### GOAL OF THE EXERCISE
Count the lines below that contain the word "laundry", and report only that number.

"""

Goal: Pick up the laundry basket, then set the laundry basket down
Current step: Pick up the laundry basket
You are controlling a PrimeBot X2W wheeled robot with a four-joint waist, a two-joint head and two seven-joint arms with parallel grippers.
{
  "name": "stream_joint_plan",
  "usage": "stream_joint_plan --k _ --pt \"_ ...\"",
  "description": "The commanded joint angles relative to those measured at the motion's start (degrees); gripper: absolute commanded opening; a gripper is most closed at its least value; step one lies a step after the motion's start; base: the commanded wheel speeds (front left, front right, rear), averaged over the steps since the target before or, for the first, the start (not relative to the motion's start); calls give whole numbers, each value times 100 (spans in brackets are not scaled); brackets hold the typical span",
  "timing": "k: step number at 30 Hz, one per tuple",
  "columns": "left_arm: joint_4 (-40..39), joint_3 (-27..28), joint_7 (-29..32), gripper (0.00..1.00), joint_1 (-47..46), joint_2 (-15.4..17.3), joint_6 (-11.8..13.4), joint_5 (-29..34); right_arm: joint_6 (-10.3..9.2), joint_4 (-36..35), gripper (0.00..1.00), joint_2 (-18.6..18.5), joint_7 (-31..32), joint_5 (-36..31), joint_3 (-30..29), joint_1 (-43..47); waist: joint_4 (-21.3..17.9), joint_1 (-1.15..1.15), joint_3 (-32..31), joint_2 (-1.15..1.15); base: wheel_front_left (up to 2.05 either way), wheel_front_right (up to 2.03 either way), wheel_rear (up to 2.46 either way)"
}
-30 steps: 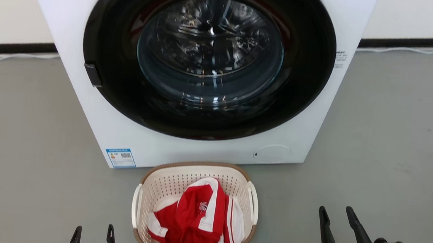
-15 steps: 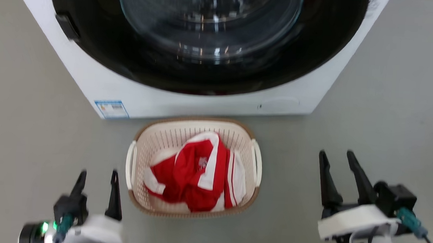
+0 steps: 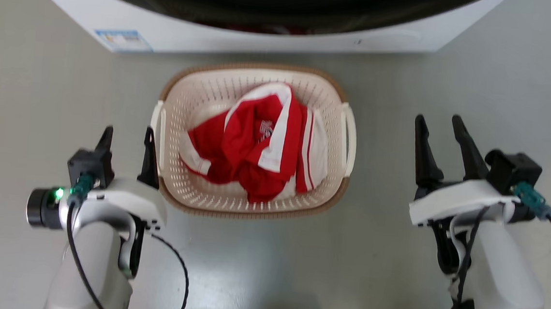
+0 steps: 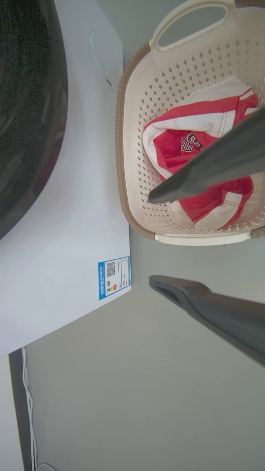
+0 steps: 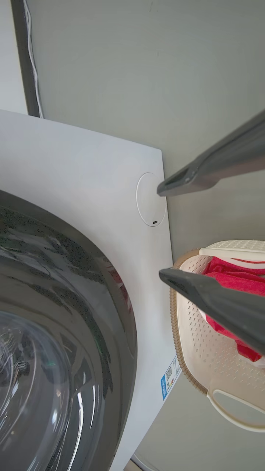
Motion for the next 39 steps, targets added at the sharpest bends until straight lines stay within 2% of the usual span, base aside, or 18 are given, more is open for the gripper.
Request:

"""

### OUTPUT OF THE TASK
2